**Task objective:** Line by line, copy the records below exactly.

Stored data
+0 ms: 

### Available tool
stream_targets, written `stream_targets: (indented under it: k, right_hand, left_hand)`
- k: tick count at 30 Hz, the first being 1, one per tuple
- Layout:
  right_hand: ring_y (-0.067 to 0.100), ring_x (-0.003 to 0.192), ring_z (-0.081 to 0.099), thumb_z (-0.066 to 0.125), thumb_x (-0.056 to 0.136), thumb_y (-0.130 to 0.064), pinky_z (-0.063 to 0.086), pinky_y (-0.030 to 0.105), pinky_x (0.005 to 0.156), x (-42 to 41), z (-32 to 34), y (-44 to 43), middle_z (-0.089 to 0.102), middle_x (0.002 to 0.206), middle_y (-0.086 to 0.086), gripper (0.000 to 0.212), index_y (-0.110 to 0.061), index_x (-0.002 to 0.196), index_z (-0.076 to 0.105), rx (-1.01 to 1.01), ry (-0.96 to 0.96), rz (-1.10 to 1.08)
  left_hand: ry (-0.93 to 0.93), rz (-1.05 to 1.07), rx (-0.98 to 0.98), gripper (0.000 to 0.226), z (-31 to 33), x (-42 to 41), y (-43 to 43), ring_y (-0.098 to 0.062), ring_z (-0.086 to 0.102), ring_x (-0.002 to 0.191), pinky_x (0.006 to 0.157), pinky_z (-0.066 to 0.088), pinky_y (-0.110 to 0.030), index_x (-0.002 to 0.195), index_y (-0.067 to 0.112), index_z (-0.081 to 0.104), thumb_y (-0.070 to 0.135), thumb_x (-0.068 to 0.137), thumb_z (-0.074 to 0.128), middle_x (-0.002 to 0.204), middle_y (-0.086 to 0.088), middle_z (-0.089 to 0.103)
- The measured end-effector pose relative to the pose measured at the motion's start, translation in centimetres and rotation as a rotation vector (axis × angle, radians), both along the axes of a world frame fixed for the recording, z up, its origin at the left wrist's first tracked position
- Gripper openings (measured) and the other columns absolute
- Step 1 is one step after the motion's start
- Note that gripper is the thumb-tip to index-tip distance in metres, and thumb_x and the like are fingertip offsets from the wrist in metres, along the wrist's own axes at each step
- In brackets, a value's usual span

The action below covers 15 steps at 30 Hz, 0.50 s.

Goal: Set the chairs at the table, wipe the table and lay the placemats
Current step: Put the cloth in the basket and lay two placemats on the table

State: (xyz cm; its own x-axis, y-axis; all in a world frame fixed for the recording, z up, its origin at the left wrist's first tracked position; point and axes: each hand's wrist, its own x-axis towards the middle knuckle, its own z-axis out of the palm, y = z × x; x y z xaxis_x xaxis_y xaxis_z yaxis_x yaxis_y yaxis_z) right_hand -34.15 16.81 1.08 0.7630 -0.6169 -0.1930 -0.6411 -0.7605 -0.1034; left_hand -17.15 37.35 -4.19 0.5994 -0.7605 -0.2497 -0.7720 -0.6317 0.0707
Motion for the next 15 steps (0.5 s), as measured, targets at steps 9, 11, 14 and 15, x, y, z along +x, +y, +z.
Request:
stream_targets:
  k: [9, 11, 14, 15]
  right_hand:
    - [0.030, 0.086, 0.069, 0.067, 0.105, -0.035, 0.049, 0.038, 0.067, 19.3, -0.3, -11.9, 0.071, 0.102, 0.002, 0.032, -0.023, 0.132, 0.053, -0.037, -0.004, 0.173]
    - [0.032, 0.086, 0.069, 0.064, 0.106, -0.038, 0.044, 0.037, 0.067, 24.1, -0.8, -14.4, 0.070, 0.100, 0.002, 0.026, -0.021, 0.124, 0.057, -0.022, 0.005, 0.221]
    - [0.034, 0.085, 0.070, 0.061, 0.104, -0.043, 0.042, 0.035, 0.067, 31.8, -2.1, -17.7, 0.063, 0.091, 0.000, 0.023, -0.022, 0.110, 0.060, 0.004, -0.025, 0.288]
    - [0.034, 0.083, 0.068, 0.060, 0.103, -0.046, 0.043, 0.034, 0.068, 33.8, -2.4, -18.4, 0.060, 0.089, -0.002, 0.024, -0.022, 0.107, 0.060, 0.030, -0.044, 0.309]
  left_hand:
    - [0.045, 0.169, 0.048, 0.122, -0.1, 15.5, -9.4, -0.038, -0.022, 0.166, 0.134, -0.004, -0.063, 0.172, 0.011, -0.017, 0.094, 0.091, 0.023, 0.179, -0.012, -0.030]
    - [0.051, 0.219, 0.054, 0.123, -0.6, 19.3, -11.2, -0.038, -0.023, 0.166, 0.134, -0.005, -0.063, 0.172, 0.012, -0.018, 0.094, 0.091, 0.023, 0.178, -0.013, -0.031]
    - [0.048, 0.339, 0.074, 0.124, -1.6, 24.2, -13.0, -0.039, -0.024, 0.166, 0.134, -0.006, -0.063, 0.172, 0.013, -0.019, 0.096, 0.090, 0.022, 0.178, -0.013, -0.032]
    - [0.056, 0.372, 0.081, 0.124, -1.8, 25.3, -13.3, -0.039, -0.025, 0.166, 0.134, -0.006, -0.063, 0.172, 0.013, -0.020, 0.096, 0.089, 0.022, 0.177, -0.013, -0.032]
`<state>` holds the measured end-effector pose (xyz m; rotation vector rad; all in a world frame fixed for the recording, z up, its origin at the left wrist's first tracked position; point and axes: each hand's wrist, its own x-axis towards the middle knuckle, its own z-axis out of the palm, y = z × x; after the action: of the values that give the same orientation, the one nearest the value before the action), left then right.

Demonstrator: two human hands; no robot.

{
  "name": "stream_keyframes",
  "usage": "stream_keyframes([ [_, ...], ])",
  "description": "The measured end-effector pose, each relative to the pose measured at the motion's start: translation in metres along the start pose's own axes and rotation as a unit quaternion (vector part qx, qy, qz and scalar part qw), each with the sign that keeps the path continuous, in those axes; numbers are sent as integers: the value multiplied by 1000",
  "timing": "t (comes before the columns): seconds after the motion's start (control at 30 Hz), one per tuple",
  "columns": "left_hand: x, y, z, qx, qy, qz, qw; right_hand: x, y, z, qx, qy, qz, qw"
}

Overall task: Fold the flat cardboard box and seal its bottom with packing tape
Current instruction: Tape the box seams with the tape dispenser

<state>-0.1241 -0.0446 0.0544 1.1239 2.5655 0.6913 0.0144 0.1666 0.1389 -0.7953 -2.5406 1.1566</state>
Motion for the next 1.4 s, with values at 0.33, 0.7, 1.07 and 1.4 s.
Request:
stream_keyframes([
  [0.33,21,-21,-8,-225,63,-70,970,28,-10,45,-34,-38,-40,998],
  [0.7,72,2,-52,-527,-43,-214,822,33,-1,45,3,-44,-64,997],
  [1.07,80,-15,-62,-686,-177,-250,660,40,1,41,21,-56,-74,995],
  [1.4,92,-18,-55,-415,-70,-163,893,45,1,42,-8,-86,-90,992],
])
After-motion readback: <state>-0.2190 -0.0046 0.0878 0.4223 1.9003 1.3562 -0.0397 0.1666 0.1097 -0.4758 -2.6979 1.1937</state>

**Exercise result:**
+0 ms: 

### Available tool
stream_targets, written `stream_targets: (indented under it: k, right_hand, left_hand)`
- k: tick count at 30 Hz, the first being 1, one per tuple
- Layout:
  right_hand: ring_y (-0.067 to 0.100), ring_x (-0.003 to 0.192), ring_z (-0.081 to 0.099), thumb_z (-0.066 to 0.125), thumb_x (-0.056 to 0.136), thumb_y (-0.130 to 0.064), pinky_z (-0.063 to 0.086), pinky_y (-0.030 to 0.105), pinky_x (0.005 to 0.156), x (-42 to 41), z (-32 to 34), y (-44 to 43), middle_z (-0.089 to 0.102), middle_x (0.002 to 0.206), middle_y (-0.086 to 0.086), gripper (0.000 to 0.212), index_y (-0.110 to 0.061), index_x (-0.002 to 0.196), index_z (-0.076 to 0.105), rx (-1.01 to 1.01), ry (-0.96 to 0.96), rz (-1.10 to 1.08)
  left_hand: ry (-0.93 to 0.93), rz (-1.05 to 1.07), rx (-0.98 to 0.98), gripper (0.000 to 0.226), z (-31 to 33), x (-42 to 41), y (-43 to 43), ring_y (-0.098 to 0.062), ring_z (-0.086 to 0.102), ring_x (-0.002 to 0.191), pinky_x (0.006 to 0.157), pinky_z (-0.066 to 0.088), pinky_y (-0.110 to 0.030), index_x (-0.002 to 0.195), index_y (-0.067 to 0.112), index_z (-0.081 to 0.104), thumb_y (-0.070 to 0.135), thumb_x (-0.068 to 0.137), thumb_z (-0.074 to 0.128), middle_x (-0.002 to 0.204), middle_y (-0.086 to 0.088), middle_z (-0.089 to 0.103)
- The measured end-effector pose relative to the pose measured at the motion's start, translation in centimetres and rotation as a rotation vector (axis × angle, radians), both along the axes of a world frame fixed for the recording, z up, its origin at the left wrist's first tracked position
- Gripper openings (measured) and the other columns absolute
- Step 1 is one step after the motion's start
- Note that gripper is the thumb-tip to index-tip distance in metres, and thumb_x and the like are fingertip offsets from the wrist in metres, along the wrist's own axes at each step
- In brackets, a value's usual span

The action below covers 15 steps at 30 Hz, 0.50 s.

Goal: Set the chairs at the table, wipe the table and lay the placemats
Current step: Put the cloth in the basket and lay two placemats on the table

State: (xyz cm; its own x-axis, y-axis; all in a world frame fixed for the recording, z up, its origin at the left wrist's first tracked position; point and axes: each hand's wrist, its own x-axis towards the middle knuckle, its own z-axis out of the palm, y = z × x; x y z xaxis_x xaxis_y xaxis_z yaxis_x yaxis_y yaxis_z) right_hand -34.15 16.81 1.08 0.7630 -0.6169 -0.1930 -0.6411 -0.7605 -0.1034; left_hand -17.15 37.35 -4.19 0.5994 -0.7605 -0.2497 -0.7720 -0.6317 0.0707
Motion for the next 15 steps (0.5 s), as measured, targets at steps 9, 11, 14 and 15, x, y, z along +x, +y, +z.
Request:
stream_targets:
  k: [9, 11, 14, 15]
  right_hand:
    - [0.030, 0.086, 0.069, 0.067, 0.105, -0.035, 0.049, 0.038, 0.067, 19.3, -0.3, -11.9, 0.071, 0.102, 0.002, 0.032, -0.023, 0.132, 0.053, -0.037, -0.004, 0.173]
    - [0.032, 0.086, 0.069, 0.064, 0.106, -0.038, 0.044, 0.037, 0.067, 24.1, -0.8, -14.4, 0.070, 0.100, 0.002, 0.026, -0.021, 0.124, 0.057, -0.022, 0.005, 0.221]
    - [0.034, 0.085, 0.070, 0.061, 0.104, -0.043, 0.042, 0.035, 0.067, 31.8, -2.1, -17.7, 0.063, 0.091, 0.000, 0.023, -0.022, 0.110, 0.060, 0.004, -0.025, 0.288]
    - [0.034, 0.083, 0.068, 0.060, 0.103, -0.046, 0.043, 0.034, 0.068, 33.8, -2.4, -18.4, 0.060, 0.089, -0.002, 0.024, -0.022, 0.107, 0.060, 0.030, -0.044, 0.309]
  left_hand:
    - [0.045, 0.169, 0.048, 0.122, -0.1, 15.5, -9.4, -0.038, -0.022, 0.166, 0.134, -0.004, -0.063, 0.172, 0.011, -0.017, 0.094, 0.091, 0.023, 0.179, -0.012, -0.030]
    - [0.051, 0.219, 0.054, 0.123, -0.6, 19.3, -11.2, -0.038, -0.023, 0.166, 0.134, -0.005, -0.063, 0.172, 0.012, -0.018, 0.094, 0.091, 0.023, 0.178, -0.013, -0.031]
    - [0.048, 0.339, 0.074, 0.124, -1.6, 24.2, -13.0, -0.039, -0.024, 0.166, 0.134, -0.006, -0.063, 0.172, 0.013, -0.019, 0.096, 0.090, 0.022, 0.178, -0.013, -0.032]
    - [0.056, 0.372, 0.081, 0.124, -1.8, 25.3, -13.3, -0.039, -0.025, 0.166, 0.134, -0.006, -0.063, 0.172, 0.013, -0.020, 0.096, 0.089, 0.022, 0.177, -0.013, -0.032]
`<state>` holds the measured end-effector pose (xyz m; rotation vector rad; all in a world frame fixed for the recording, z up, its origin at the left wrist's first tracked position; point and axes: each hand's wrist, its own x-axis towards the middle knuckle, its own z-axis out of the palm, y = z × x; after the action: of the values that give the same orientation, the one nearest the value before the action), left then right.

Demonstrator: two human hands; no robot.

{
  "name": "stream_keyframes",
  "usage": "stream_keyframes([ [_, ...], ])",
  "description": "The measured end-effector pose, each relative to the pose measured at the motion's start: translation in metres along the start pose's own axes and rotation as a unit quaternion (vector part qx, qy, qz and scalar part qw), each with the sign that keeps the path continuous, in those axes; numbers are sent as integers: the value multiplied by 1000",
  "timing": "t (comes before the columns): seconds after the motion's start (control at 30 Hz), one per tuple",
  "columns": "left_hand: x, y, z, qx, qy, qz, qw; right_hand: x, y, z, qx, qy, qz, qw"
}

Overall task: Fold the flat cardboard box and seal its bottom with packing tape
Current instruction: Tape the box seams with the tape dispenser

<state>-0.1241 -0.0446 0.0544 1.1239 2.5655 0.6913 0.0144 0.1666 0.1389 -0.7953 -2.5406 1.1566</state>
Motion for the next 1.4 s, with values at 0.33, 0.7, 1.07 and 1.4 s.
Request:
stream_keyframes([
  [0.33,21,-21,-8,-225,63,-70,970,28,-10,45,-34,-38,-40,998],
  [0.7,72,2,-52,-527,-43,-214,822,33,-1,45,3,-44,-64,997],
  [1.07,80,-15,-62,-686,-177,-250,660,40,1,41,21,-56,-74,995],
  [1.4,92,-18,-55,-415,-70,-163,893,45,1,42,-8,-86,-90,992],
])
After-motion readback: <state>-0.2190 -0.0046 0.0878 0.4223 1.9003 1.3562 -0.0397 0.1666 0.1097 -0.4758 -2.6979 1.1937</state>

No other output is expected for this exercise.